TRIBUNAL  DE JUSTIÇA DO ESTADO DA BAHIA

  Seção Cível de Direito Público 



Processo: MANDADO DE SEGURANÇA CÍVEL n. 8010705-66.2024.8.05.0000
Órgão Julgador: Seção Cível de Direito Público
IMPETRANTE: LESLIE BARBOSA NARDE
Advogado(s): BARBARA DA CONCEIÇÃO SOUZA ROCHA
IMPETRADO: SECRETARIA DE EDUCAÇÃO DO ESTADO DA BAHIA e outros
Advogado(s):  

 

VOTO

 

Como exposto no relatório, trata-se de Mandado de Segurança, com pedido liminar, impetrado por LESLIE BARBOSA NARDE contra ato reputado coator atribuído à ilma. SECRETARIA DE EDUCAÇÃO DO ESTADO DA BAHIA, considerado ilegal e arbitrário, consubstanciado no indeferimento do pedido de redução de carga horária de 40 (quarenta) para 20 (vinte) horas, em razão do filho menor de idade com quadro de transtorno do espectro autista moderado.

 

Prima facie, no que tange a alegação de ausência de prova préconstituída, haja vista que, consoante se depreende do estudo dos autos, denotase que matéria a ser deslindada diz respeito à questão exclusivamente de direito, não havendo tema de fato a ser dirimido à guisa de preliminar.

 

Neste sentido, o Superior Tribunal de Justiça, através do verbete de súmula nº 625, consolidou o entendimento de que a “controvérsia sobre matéria de direito não impede concessão de mandado de segurança”.

 

Deste modo, não merece ser acolhida a aludida preliminar suscitada pelo Estado da Bahia.

 

Pois bem. Sabe-se que o Mandado de Segurança é um remédio constitucional à disposição do indivíduo que dele pode se valer em hipóteses nas quais julgar violado direito líquido e certo de sua titularidade, por ato de autoridade pública ou de quem a ela possa equiparar-se. Assim é que, nos exatos termos do artigo 5º, LXIX, da Constituição Federal, "conceder-se-á mandado de segurança para proteger direito líquido e certo, não amparado por habeas corpus ou habeas data, quando o responsável pela ilegalidade ou abuso de poder for autoridade pública ou agente de pessoa jurídica no exercício de atribuições do Poder Público".

 

A Doutrina conceitua o "direito líquido e certo" a ser protegido pela Ação Mandamental, sendo oportunas a este respeito as lições de Hely Lopes Meirelles, segundo o qual:

 

"Direito líquido e certo é o que se apresenta manifesto na sua existência, delimitado na sua extensão e apto a ser exercitado no momento da impetração. Por outras palavras, o direito invocado, para ser amparável por mandado de segurança, há de vir expresso em norma legal e trazer em si todos os requisitos e condições de sua aplicação ao impetrante: ...". (MEIRELLES, Hely Lopes.

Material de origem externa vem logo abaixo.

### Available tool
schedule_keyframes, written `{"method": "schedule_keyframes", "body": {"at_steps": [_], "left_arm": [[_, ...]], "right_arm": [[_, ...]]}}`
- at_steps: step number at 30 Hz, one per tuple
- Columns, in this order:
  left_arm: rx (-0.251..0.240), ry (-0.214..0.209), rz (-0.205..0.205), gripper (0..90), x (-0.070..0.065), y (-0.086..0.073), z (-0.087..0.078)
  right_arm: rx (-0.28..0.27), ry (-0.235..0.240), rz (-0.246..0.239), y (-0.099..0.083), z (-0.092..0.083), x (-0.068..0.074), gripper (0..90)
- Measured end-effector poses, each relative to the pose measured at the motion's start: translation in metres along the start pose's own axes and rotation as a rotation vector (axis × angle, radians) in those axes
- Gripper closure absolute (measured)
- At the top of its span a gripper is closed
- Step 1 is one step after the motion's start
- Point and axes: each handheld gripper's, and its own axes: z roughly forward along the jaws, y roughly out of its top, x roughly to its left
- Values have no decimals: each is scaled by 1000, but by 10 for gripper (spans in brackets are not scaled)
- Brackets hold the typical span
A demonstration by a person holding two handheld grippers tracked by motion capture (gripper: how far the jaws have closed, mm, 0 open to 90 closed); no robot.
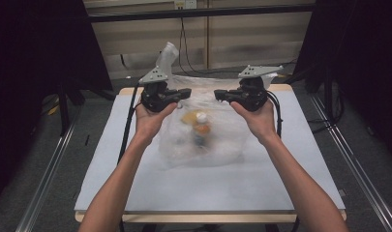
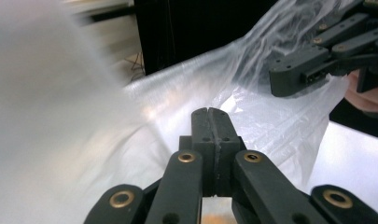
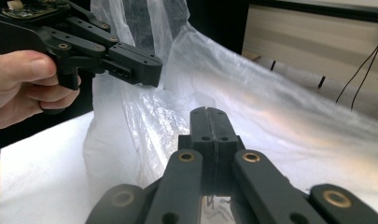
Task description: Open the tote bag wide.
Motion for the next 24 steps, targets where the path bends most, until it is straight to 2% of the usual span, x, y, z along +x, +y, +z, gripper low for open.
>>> {"method": "schedule_keyframes", "body": {"at_steps": [7,9,10,12,16,19,20,21,24], "left_arm": [[35,-17,-20,900,5,-18,13],[49,-21,-24,900,5,-23,17],[52,-33,-26,900,4,-26,19],[66,-54,-26,900,-3,-34,25],[71,-62,-17,900,-8,-42,26],[61,-75,-41,900,-9,-48,24],[80,-69,-23,900,-11,-52,23],[91,-65,-12,900,-13,-53,21],[84,-77,-14,900,-14,-57,19]], "right_arm": [[38,-6,23,-17,14,-5,900],[45,4,44,-25,19,-8,900],[45,4,44,-25,19,-8,900],[51,33,43,-34,24,-5,900],[73,50,43,-42,28,0,900],[74,58,48,-46,29,0,900],[69,76,64,-51,30,-1,900],[75,76,61,-53,30,0,900],[91,91,62,-59,32,2,900]]}}
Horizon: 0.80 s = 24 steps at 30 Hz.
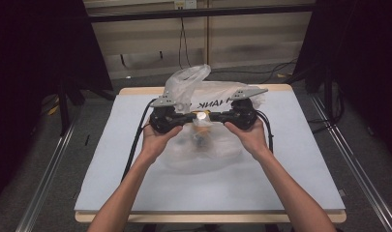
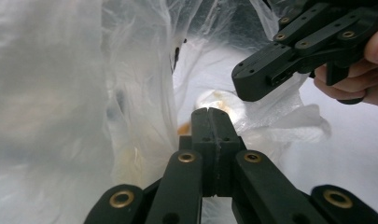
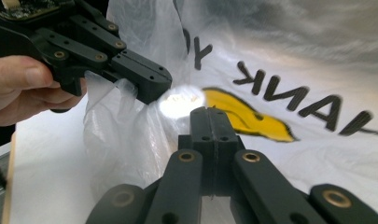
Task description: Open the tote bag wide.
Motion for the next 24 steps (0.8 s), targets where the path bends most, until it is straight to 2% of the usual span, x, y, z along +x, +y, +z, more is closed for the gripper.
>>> {"method": "schedule_keyframes", "body": {"at_steps": [1,3,7,12,17,21,23,24], "left_arm": [[-7,-6,7,900,-1,-2,0],[29,1,34,900,-8,-6,1],[54,0,32,900,-8,-14,4],[68,-1,10,900,-2,-27,4],[74,13,-25,900,9,-36,5],[78,16,-59,900,18,-44,10],[82,17,-62,900,20,-46,11],[91,11,-79,900,23,-52,14]], "right_arm": [[-1,6,-1,-2,1,1,900],[19,8,-12,-5,3,4,900],[40,13,-10,-14,6,5,900],[48,16,7,-24,6,0,900],[37,-14,36,-37,8,-14,900],[27,-35,26,-40,8,-20,900],[29,-34,33,-41,9,-22,900],[42,-46,28,-46,10,-26,900]]}}
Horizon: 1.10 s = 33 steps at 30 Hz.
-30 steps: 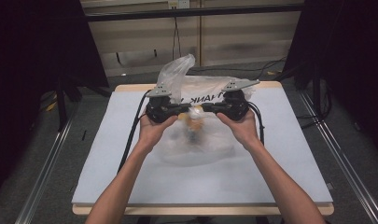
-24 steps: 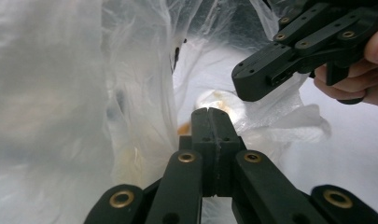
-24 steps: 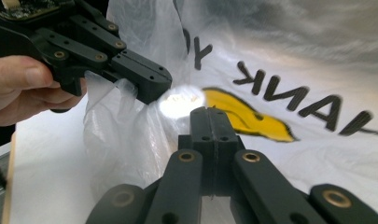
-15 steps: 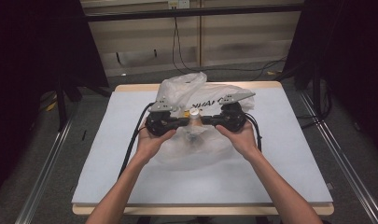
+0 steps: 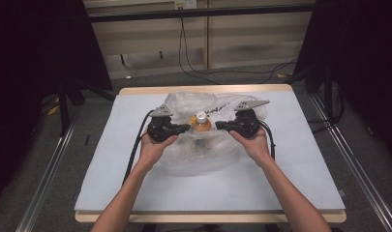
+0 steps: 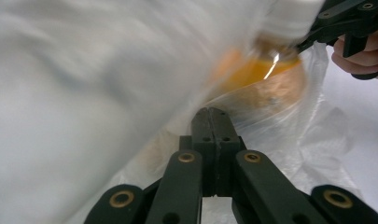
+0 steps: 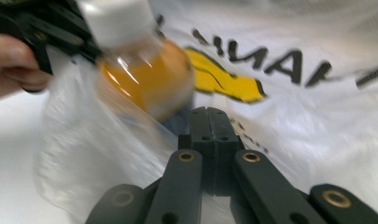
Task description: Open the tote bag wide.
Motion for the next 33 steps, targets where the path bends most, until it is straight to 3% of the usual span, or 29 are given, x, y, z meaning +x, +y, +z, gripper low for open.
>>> {"method": "schedule_keyframes", "body": {"at_steps": [3,4,8,18,20,21,24,25,28,30,31,33], "left_arm": [[18,-7,-11,900,2,-6,6],[46,11,-7,900,3,-9,8],[64,16,-32,900,11,-21,15],[111,41,-66,900,24,-45,14],[135,48,-60,900,25,-49,15],[175,59,-49,900,25,-53,18],[192,66,-35,900,25,-59,20],[192,65,-50,900,26,-60,19],[180,86,-55,900,26,-62,18],[177,93,-44,900,22,-62,18],[196,87,-31,900,19,-61,17],[157,48,-13,900,14,-60,17]], "right_arm": [[35,-5,4,-9,4,-7,900],[50,-10,9,-13,6,-10,900],[91,-17,35,-30,11,-20,900],[191,-22,48,-56,14,-30,900],[222,-25,54,-62,15,-31,900],[234,-28,53,-65,16,-31,900],[220,-19,72,-68,14,-32,900],[225,-27,46,-68,13,-31,900],[222,-33,38,-69,12,-30,900],[194,-17,71,-73,11,-34,900],[193,-17,77,-73,11,-33,900],[196,-32,61,-71,12,-31,900]]}}
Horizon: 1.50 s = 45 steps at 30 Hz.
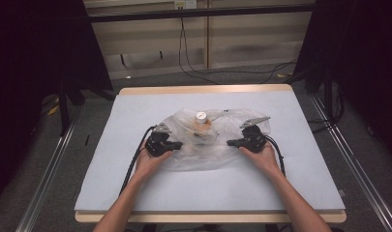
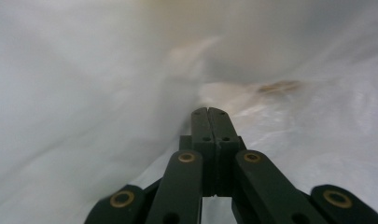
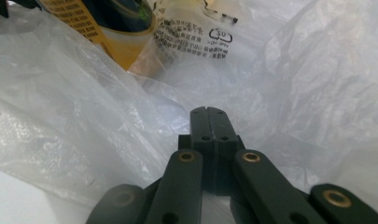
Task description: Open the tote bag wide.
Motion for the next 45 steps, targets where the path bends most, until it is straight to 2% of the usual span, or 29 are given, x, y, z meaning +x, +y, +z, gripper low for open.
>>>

Mandado de Segurança. 25 ed. São Paulo : Malheiros, 2003)

 

No mérito, cinge-se a querela em comento à análise da existência de ilegalidade do ato administrativo que promoveu o indeferimento do pedido de redução de carga horária de 40 (quarenta) para 20 (vinte) horas semanais horas, em razão do filho menor de idade com quadro de transtorno do espectro autista.

 

De logo, assinalo o Estatuto dos Servidores Públicos Civis do Estado da Bahia, Lei Estadual nº 6.677/94, não disciplina a hipótese de redução da carga horária do servidor com filho portador de necessidades especiais, mas apenas a licença por motivo de doença em pessoa da família, ex vi dos art. 100 e 101, com escalonamento de redução da remuneração de acordo com o período de afastamento, o qual não pode ultrapassar 12 meses, ocorrendo, portanto, uma lacuna legal. Vejamos:

 

“Art. 100 - Poderá ser concedida licença ao servidor, por motivo de doença do cônjuge ou companheiro, dos pais, do padrasto ou madrasta, dos filhos, dos enteados, de menor sob guarda ou tutela, dos avós e dos irmãos menores ou incapazes, mediante prévia comprovação por médico ou junta médica oficial.

§ 1º - A licença somente será deferida se a assistência direta do servidor for indispensável e não puder ser prestada simultaneamente com o exercício do cargo, o que deverá ser apurado através de acompanhamento social.

§ 2º - É vedado o exercício de atividade remunerada durante o período da licença.”

 

“Art. 101 - A licença de que trata o artigo anterior será concedida: I - com remuneração integral, até 3 (três) meses; II - com 2/3 (dois terços) da remuneração, quando exceder a 3 (três) e não ultrapassar 06 (seis) meses; III - com 1/3 (um terço) da remuneração, quando exceder a 6 (seis) e não ultrapassar 12 (doze) meses.”

 

Ademais, em que pese o Princípio da Legalidade Administrativa, diante da lacuna legal, a Doutrina Administrativista vem albergando a aplicação da analogia integrativa como fonte do Direito Administrativo, com base na ponderação dos Princípios Constitucionais da Razoabilidade e da Proporcionalidade, entendimento este que se reflete, inclusive, em julgados do Tribunal da Cidadania. A propósito:

 

“ADMINISTRATIVO.   SERVIDOR   PÚBLICO.   AGRAVO  INTERNO  NO  RECURSO ESPECIAL.  VIOLAÇÃO AO ART. 535 DO CPC/1973. NÃO OCORRÊNCIA. ART. 54 DA  LEI  9.784/1999.  INAPLICABILIDADE  À  ENTE  ESTADUAL  DOTADO DE LEGISLAÇÃO LOCAL PRÓPRIA. SÚMULA 284/STF. PRECEDENTE.

(...)

2.    "Com   vistas   nos   princípios   da   razoabilidade   e   da proporcionalidade,  este Superior Tribunal de Justiça tem admitido a aplicação,  por  analogia integrativa, da Lei Federal n. 9.784/1999, que   disciplina  a  decadência  quinquenal  para  revisão  de  atos administrativos  no  âmbito  da  administração  pública federal, aos Estados  e Municípios, quando ausente norma específica, não obstante a  autonomia  legislativa  destes  para  regular  a  matéria em seus territórios"   (MS  18.338/DF,  Rel.  Ministro  BENEDITO  GONÇALVES, PRIMEIRA SEÇÃO, , DJe 21/06/2017).

(...)

4. Agravo interno não provido.”. (STJ – AgInt no REsp 1642879/GO - Rel. Ministro SÉRGIO KUKINA – Órgão Julgador: T1/PRIMEIRA TURMA – Data do Julgamento: 17/06/2019 – Data da Publicação: DJe 25/06/2019). Grifos acrescidos.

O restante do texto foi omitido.